Lines in the listing below containing the string "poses" are to be identified and copied.

> _GIVEN DATA_
Segment Open

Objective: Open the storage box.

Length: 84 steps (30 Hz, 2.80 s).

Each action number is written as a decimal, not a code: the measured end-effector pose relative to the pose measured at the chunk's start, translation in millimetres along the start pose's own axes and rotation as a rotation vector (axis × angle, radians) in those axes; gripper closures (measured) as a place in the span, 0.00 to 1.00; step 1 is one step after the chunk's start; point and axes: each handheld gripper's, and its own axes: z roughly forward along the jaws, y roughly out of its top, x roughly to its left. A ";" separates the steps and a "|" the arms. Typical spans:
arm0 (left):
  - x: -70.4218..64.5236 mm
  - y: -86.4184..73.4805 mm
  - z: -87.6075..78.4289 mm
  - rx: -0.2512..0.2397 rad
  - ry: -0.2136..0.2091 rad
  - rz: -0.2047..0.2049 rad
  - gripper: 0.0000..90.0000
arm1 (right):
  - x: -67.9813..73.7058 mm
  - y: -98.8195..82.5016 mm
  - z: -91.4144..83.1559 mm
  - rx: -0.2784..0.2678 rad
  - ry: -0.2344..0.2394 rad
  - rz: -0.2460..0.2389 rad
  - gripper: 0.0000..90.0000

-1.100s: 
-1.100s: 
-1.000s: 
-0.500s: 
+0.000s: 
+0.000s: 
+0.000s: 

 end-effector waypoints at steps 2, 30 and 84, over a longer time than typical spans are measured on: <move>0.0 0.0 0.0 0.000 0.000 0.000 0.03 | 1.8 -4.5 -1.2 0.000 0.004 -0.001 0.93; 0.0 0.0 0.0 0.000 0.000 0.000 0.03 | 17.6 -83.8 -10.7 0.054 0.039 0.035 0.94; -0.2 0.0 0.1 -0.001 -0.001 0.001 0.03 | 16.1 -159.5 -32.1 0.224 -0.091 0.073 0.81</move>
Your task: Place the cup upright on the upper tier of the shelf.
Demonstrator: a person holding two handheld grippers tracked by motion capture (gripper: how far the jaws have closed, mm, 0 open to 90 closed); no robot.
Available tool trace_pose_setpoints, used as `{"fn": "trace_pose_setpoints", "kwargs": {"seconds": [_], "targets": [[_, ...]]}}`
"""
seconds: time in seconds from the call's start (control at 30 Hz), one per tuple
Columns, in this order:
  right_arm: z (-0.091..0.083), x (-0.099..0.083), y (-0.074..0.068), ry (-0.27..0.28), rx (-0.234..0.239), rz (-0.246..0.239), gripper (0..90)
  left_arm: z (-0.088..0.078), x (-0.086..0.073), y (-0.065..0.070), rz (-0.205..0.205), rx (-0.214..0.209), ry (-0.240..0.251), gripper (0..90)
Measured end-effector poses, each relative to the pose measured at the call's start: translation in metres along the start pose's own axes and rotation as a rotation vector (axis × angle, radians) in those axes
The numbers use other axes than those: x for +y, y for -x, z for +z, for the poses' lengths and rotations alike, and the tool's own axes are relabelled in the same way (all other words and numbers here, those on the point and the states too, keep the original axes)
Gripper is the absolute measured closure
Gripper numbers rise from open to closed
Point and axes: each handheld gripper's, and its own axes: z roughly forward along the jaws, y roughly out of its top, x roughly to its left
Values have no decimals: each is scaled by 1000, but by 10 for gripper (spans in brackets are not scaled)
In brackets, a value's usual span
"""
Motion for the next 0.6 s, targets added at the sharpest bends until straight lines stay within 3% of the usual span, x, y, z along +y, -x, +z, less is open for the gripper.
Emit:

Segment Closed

> _SOLUTION TO THE PROBLEM_
Measured end-effector poses, each relative to the pose measured at the call's start: translation in metres along the start pose's own axes and rotation as a rotation vector (axis × angle, radians) in those axes
The numbers use other axes than those: x for +y, y for -x, z for +z, for the poses' lengths and rotations alike, and the tool's own axes are relabelled in the same way (all other words and numbers here, those on the point and the states too, keep the original axes)

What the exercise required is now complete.